- [Description of the task] How many lines in the data that follows contain the word "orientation"? Only that number is needed.

- [Information shown]

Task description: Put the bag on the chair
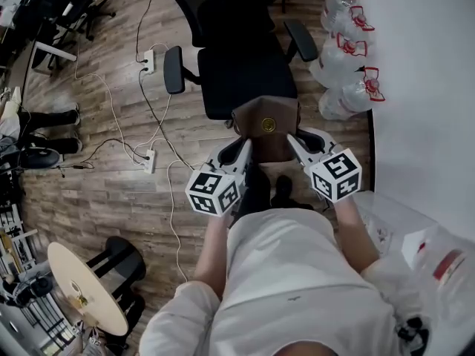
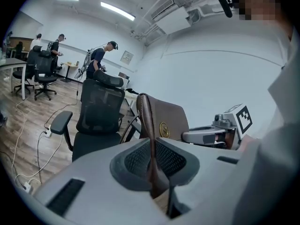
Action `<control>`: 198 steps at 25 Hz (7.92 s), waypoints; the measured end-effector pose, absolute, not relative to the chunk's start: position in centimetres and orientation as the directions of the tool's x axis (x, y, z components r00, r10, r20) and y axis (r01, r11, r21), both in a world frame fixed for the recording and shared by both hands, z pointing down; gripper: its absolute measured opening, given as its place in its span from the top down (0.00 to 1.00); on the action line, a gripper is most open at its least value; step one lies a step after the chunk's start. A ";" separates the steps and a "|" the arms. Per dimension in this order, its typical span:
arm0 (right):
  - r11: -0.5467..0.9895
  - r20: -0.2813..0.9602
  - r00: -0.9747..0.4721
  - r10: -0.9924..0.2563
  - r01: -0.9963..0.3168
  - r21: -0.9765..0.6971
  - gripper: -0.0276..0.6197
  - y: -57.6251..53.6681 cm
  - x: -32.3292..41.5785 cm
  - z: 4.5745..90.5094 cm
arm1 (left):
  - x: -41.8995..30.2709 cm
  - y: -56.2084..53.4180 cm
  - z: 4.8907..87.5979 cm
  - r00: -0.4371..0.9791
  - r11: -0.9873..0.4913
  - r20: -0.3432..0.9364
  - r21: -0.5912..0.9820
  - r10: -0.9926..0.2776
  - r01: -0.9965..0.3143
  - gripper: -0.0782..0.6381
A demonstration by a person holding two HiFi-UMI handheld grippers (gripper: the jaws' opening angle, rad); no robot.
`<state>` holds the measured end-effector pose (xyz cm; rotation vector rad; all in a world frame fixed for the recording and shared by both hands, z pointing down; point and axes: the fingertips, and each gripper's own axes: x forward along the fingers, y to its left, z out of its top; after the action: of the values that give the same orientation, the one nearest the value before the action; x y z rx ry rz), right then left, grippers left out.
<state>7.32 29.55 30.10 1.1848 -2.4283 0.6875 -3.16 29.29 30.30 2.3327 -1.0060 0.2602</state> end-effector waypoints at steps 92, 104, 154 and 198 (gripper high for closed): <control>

- [Your solution] 2